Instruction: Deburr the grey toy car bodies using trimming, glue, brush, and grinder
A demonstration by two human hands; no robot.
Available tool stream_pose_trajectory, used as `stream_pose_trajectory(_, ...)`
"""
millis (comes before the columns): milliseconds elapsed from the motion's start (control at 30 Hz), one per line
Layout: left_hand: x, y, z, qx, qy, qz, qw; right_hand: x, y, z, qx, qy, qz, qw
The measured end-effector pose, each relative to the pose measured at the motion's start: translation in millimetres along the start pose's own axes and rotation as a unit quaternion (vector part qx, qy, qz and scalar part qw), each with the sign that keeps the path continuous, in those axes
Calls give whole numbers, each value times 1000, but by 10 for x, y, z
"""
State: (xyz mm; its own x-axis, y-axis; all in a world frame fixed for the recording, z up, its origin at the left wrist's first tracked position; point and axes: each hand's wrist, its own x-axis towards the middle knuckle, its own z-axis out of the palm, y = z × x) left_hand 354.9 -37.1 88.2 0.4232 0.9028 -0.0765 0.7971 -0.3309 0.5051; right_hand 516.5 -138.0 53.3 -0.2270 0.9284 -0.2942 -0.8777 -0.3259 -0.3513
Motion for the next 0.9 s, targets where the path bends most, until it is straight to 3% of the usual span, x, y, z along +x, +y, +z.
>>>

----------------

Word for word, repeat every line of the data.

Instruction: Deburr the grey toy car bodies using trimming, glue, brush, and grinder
A demonstration by two human hands; no robot.
Available tool stream_pose_trajectory, used as `stream_pose_trajectory(_, ...)`
"""
millis (comes before the columns): milliseconds elapsed from the motion's start (control at 30 Hz), one per line
Layout: left_hand: x, y, z, qx, qy, qz, qw; right_hand: x, y, z, qx, qy, qz, qw
The measured end-effector pose, each relative to the pose measured at the motion's start: translation in millimetres along the start pose's own axes and rotation as a unit quaternion (vector part qx, qy, qz and scalar part qw), each with the sign that keeps the path continuous, in those axes
Calls give whole numbers, each value times 1000, but by 10 for x, y, z
"""
State: (xyz mm; its own x-axis, y-axis; all in a world frame fixed for the recording, z up, its origin at the left wrist's first tracked position; point and axes: each hand's wrist, its own x-axis towards the middle knuckle, its own z-axis out of the palm, y = z × x) left_hand 354.9 -37.1 88.2 0.4232 0.9028 -0.0765 0.7971 -0.3309 0.5051; right_hand 516.5 -138.0 53.3 -0.2270 0.9284 -0.2942 -0.8777 -0.3259 -0.3513
Motion for the next 0.9 s, targets where the path bends most, until it is straight to 3% of the usual span, x, y, z along +x, +y, +z.
>>>

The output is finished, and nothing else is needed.